Graduate Defense: Roger Vuong
December 8 @ 1:30 pm - 2:30 pm MST
Title: Synthesis of 2,4-disubstituted Pyrimidines and Quanazolines to Inhabit Oncostatin M
Program: Master of Science in Chemistry
Advisor: Dr. Don Warner, Chemistry and Biochemistry
Committee Members: Dr. Lisa Warner, Chemistry and Biochemistry, and Dr. Cheryl Jorcyk, Biological Sciences
Inflammation is an important part of the natural defense mechanism against injury and infection. This process involves the release of mediators such as cytokines, however, a dysregulated inflammatory response can lead to further tissue damage. The oncostatin M (OSM) cytokine was shown to upregulate inflammatory signaling pathways and contribute to diseases such as rheumatoid arthritis, cystic fibrosis, and various cancers. Therefore, OSM is an attractive therapeutic target, however, there are no reported small molecules to attenuate its signaling. This research aims to design and synthesize small molecule inhibitors (SMIs) to disrupt OSM-induced cell signaling. A three-dimensional quantitative structure-activity relationship (3D-QSAR) contour map was developed to ascertain structural features important for the SMIs binding to OSM, and next-generation SMI-27 compounds were designed and computationally docked at site III of OSM to predict their binding energies. After synthesis, the binding affinity, as measured by dissociation constants (KD), of each SMI to OSM was measured using fluorescence quenching assays. It was found that SMI-27F1 had moderate binding with a KD of 25 ± 3 μM and several other SMIs had dissociation constants in the mid-micromolar range.

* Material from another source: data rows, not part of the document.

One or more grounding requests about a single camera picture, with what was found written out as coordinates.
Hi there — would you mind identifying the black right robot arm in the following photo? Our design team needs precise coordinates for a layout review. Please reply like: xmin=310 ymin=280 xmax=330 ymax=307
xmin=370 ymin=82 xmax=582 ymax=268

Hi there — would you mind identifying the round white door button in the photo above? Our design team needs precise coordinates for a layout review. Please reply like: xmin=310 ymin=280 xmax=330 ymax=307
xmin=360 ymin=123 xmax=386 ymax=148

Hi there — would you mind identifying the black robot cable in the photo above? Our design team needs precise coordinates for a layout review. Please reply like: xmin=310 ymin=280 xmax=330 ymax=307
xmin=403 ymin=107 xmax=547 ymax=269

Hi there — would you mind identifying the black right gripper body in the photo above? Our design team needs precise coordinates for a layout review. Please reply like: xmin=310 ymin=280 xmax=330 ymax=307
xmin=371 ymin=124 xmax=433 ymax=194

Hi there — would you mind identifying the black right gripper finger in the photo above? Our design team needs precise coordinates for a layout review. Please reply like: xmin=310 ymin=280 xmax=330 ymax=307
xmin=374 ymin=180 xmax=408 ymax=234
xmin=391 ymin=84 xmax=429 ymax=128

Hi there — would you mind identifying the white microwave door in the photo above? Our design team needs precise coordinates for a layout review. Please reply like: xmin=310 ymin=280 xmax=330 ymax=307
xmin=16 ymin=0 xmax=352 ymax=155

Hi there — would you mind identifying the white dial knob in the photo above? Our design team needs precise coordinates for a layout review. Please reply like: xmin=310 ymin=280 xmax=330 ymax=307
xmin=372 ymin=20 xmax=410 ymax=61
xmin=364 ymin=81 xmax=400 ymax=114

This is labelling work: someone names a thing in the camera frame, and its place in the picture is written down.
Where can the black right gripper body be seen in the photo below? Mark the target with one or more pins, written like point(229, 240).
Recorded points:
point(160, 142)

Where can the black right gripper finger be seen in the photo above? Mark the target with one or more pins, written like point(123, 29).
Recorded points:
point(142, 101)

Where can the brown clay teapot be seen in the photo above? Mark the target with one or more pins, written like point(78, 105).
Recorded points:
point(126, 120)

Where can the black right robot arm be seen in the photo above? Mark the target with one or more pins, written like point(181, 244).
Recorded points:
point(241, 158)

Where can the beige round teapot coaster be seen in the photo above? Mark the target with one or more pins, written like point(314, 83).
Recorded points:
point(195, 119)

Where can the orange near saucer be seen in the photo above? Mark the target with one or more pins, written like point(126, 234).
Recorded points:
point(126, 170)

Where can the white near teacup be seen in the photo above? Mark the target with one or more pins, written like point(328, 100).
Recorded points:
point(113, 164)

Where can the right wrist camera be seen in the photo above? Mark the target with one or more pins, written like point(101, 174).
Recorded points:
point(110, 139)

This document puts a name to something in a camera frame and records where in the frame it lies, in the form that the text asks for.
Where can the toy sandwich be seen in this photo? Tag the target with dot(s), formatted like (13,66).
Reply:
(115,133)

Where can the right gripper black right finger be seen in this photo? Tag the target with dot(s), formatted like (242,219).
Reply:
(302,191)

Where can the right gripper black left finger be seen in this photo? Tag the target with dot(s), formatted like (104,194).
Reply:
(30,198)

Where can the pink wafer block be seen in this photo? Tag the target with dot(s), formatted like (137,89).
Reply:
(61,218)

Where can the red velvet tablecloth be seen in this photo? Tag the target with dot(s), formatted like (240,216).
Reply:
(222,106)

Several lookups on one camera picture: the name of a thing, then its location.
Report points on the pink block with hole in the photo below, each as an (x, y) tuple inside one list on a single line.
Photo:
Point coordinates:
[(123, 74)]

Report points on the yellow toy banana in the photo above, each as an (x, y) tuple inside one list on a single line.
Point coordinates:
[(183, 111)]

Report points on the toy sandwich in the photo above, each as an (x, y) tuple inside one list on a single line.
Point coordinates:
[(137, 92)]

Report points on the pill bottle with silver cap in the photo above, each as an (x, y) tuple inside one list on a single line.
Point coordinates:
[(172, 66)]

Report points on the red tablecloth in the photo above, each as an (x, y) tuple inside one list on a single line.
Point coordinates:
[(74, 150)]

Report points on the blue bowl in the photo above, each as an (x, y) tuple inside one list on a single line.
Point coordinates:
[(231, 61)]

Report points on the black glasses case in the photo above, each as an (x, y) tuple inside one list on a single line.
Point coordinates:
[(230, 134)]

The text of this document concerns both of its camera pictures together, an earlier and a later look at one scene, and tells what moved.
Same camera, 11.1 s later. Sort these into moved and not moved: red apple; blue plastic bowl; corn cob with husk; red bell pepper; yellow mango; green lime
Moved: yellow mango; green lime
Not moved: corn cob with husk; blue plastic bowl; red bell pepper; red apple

Enzyme-linked immunosorbent assays (ELISAs) were used to determine the inhibition of OSM signaling by measuring relative levels of OSM-induced expression of pSTAT3. Several of the SMIs including SMI-27E6, inhibited OSM signaling and showed reduced levels of pSTAT3. The inhibitory activity of SMI-27E6 demonstrates that a 3D-QSAR model offers a valid approach to designing SMIs since this analog has a carboxyl group that extends further into the site III hydrophobic pocket. This structural change resulted in greater inhibition of OSM signaling, in contrast to SMI-27E5 which lacked this moiety and displayed poorer inhibition. This research adds to the catalog of methods for the rational design of SMIs that could lead to developing a drug for the treatment of OSM-related diseases.